Android smartphone developed by Motorola Mobility

The Moto X Style (branded as Moto X Pure Edition in the US) is the flagship third-generation of Moto X Android smartphone developed and manufactured by Motorola that was released on September 2, 2015.

==Release==
The Style was announced on July 28, 2015, at a press event in New York City, announced alongside its counterparts the Moto X Play and the Moto G (3rd generation).

In the United States, the phone was not offered through any carrier subsidiaries and would be released unlocked, offering the consumer quicker software updates, avoiding carrier input. In addition, the U.S. version supports GSM, CDMA2000, HSPA+, and 14 different LTE bands, enabling it to be used on any of the country's four major carriers (AT&T, Sprint, T-Mobile, Verizon).

In December, a limited edition of the Moto X Pure Edition was launched in the United States which featured three different designs to symbolize "the spirit" of Moto Maker, designed by Jonathan Adler in partnership with Motorola.

The Moto X Style was not sold in Canada, as that market received only the Moto X Play.

==Specifications==

===Hardware===
Similar to its predecessors, the phone's design features a curved rear casing and body frame made of aluminum. The rear casing and metal trim color of the phone can be customized by the customers before purchasing the phone by using Motorola's Moto Maker which offers rear casing made of materials such as Horween leather, wood and silicone and a number of colors for the metal trim.

The phone weighs 179 g with the dimensions of 153.9 mm height, 76.2 mm width and 11.1 mm depth. The display of the device is 5.7 in IPS TFT LCD protected with Corning Gorilla Glass 3 with the resolution of 2560 × 1440 pixels and pixel density of 520 ppi.

The device features a 64-bit Hexa-core Snapdragon 808 system-on-chip with a clock speed of 1.8 GHz and 3 GB of RAM. The internal storage configurations are available in 16 GB, 32 GB and 64 GB, with all variants featuring storage expansion via microSD card up to 128 GB.

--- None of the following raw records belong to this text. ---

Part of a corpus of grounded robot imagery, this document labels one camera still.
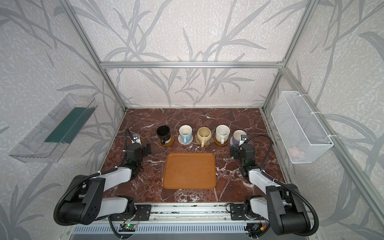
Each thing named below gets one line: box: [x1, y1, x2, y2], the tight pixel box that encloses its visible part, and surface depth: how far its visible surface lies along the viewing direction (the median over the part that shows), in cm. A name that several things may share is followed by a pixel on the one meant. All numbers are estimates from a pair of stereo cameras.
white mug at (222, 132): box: [215, 124, 231, 145], surface depth 98 cm
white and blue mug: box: [179, 124, 193, 144], surface depth 96 cm
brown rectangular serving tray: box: [162, 152, 217, 190], surface depth 89 cm
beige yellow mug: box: [196, 126, 212, 148], surface depth 96 cm
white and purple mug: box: [232, 129, 247, 147], surface depth 97 cm
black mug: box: [156, 125, 172, 145], surface depth 96 cm
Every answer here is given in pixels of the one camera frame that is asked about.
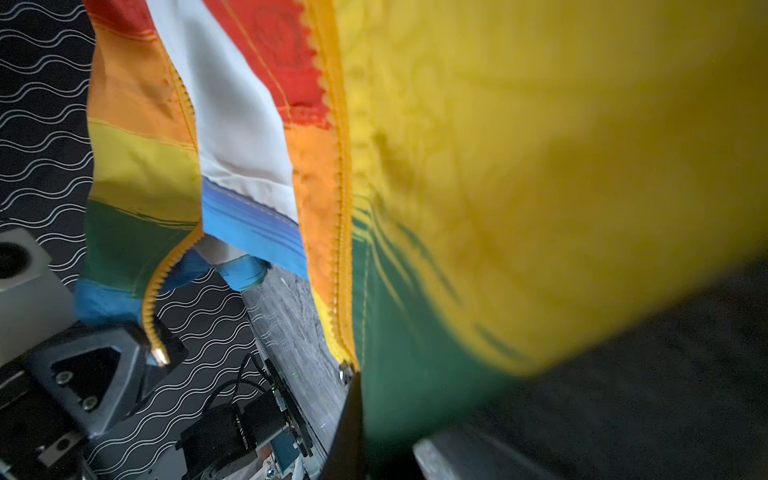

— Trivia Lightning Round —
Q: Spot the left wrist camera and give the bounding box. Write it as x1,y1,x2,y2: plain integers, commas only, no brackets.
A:
1,228,75,364

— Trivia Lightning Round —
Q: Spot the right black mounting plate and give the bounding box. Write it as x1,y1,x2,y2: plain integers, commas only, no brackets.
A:
263,358,314,457

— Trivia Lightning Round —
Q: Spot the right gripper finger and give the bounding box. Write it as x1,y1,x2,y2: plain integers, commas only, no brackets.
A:
319,373,366,480

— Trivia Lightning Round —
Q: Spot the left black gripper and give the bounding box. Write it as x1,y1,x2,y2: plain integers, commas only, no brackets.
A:
1,323,188,479

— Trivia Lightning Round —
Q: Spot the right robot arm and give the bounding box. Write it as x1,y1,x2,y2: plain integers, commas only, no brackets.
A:
177,361,366,479

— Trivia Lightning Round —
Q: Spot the rainbow striped jacket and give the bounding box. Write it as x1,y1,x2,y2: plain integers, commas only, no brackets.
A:
75,1,767,471

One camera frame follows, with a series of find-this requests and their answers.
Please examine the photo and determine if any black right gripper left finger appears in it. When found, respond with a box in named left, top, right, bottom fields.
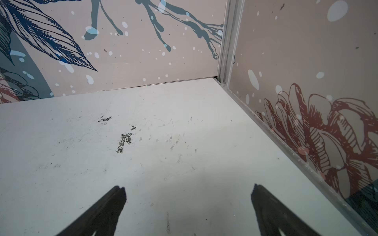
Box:
left=58, top=186, right=127, bottom=236

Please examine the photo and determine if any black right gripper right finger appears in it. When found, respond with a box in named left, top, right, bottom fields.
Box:
left=251, top=184, right=320, bottom=236

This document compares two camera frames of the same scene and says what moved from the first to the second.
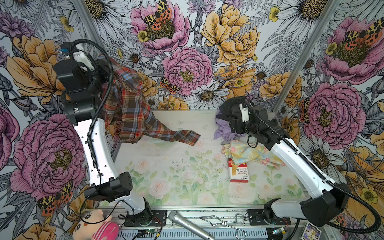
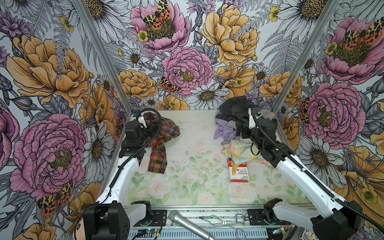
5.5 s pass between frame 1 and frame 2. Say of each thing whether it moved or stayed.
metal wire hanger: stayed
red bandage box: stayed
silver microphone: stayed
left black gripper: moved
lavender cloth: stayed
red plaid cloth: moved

The Moto X Style is equipped with a 21-megapixel rear-facing camera utilizing phase detection autofocus along with ƒ/2.0 aperture and dual-LED tone flash. The camera is capable of recording video at 4K up to 30 fps. The front-facing camera is 5-megapixel with aperture of ƒ/2.0 and LED flash.

===Software===
The Moto X Style comes pre-installed with Android 5.1.1 "Lollipop" utilizing a stock Android experience along with additional, proprietary software features developed by Motorola, including their signature gestures that provide shortcuts to certain actions. Motorola has announced that the phone would be upgraded to Android 6.0 Marshmallow which would bring features such as a new power management system known as "Doze". In November, Motorola released the Android 6.0 update for users in India and Brazil, with Europe following in December.

In December 2015, Motorola launched a soak test of the Android 6.0 update for the Moto X Pure Edition to a limited number users in the US. The update was released a week later for the users of Verizon, Sprint and US Cellular.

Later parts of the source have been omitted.